Buddhist temple in South Korea

Gounsa is a head temple of the Jogye Order of Korean Buddhism. It is located in Danchon-myeon, Uiseong County, in the province of North Gyeongsang, South Korea.

==History==
The temple was built in 681 C.E. by Uisang, a leading Buddhist monk of Silla. The name means "lonely cloud"; these characters were chosen after the temple was visited by scholar Ch'oe Ch'i-wŏn. The temple had previously been known by the same name, but with the meaning of "high cloud." Ch'oe later designed the temple's Gaunru and Uhwa-ru pavilions.
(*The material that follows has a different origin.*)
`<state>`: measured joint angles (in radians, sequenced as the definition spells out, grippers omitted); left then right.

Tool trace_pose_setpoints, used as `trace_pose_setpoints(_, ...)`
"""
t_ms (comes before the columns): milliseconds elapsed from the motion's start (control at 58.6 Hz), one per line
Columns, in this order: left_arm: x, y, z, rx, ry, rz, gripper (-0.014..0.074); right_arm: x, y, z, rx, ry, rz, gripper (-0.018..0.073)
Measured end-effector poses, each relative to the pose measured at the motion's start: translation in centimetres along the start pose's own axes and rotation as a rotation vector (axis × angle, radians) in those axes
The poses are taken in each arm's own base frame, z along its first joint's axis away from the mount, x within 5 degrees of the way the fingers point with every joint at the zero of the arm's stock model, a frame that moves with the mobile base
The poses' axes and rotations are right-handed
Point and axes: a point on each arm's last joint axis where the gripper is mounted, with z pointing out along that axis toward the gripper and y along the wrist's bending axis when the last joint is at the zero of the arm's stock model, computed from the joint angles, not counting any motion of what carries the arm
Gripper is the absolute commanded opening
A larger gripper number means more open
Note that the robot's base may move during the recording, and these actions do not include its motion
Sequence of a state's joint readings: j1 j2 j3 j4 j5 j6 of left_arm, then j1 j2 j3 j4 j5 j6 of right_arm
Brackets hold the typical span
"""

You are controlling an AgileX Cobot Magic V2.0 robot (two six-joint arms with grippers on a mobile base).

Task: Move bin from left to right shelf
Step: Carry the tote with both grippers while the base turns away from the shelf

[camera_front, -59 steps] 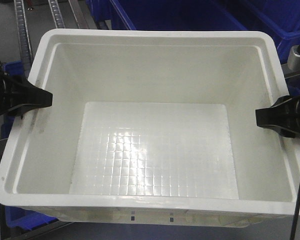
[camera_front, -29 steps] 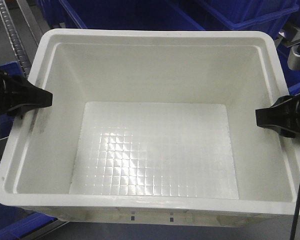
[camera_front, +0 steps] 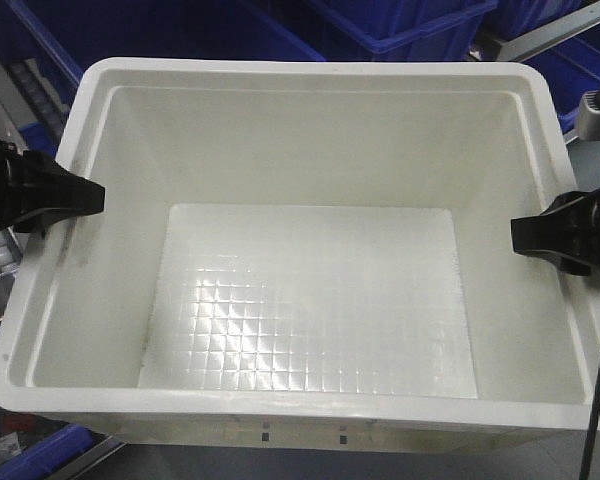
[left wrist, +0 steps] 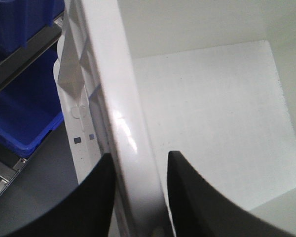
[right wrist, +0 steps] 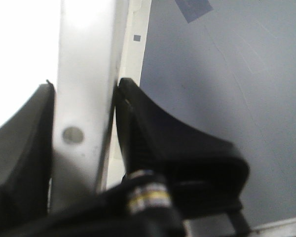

The complex was significantly expanded by Doseon-guksa during the reign of King Heongang of Silla, and included 366 buildings and over 200 monks. It was also during this time that the temple's resident Stone Seated Buddha, which was subsequently designated as a national treasure, was produced. During the Goryeo Dynasty, the temple was reconstructed in 948 and 1018.

Gounsa served as a center of uibyeong resistance during the Imjin War, when it was one of few temples to escape being burned by the Japanese forces. After the war, the temple underwent reconstruction in 1695, but burned down in 1803 and 1835; thus, all current buildings dated from the 19th or 20th century. During the Japanese occupation of Korea, the temple was designated in 1912 as one of 30 principal temples in Korea, with jurisdiction over 46 branch temples. The temple served as a center of activity for Buddhist monks during the March First Movement in 1919.

Following Korean independence in 1945, the temple grounds were significantly reduced due to land reform policies that saw its agricultural lands redistributed to farmers. In 1969, Gounsa was designated as the head temple of the 16th District of the Jogye-jong Order of Korean Buddhism, with jurisdiction over 60 temples. In 1975, the temple was again devastated by fire and underwent major restoration works in 1992. In 2025, the complex hosted 40 monks.

The temple was severely damaged during the 2025 South Korea wildfires, which occurred hours after the movable national treasures in its collection had been evacuated on 25 March. Twenty-one of the complex's 30 buildings were destroyed, including nearly all its wooden structures, the Choe Chi-won Literary Museum, Yeongsu Hall and Gaunru Pavilion, the last two of which are designated national treasures. Eleven firefighters who assisted in the evacuation of items and monks and other personnel at the complex were rescued after being trapped in a bathhouse near Daeungjeon Hall for several hours when the fires arrived.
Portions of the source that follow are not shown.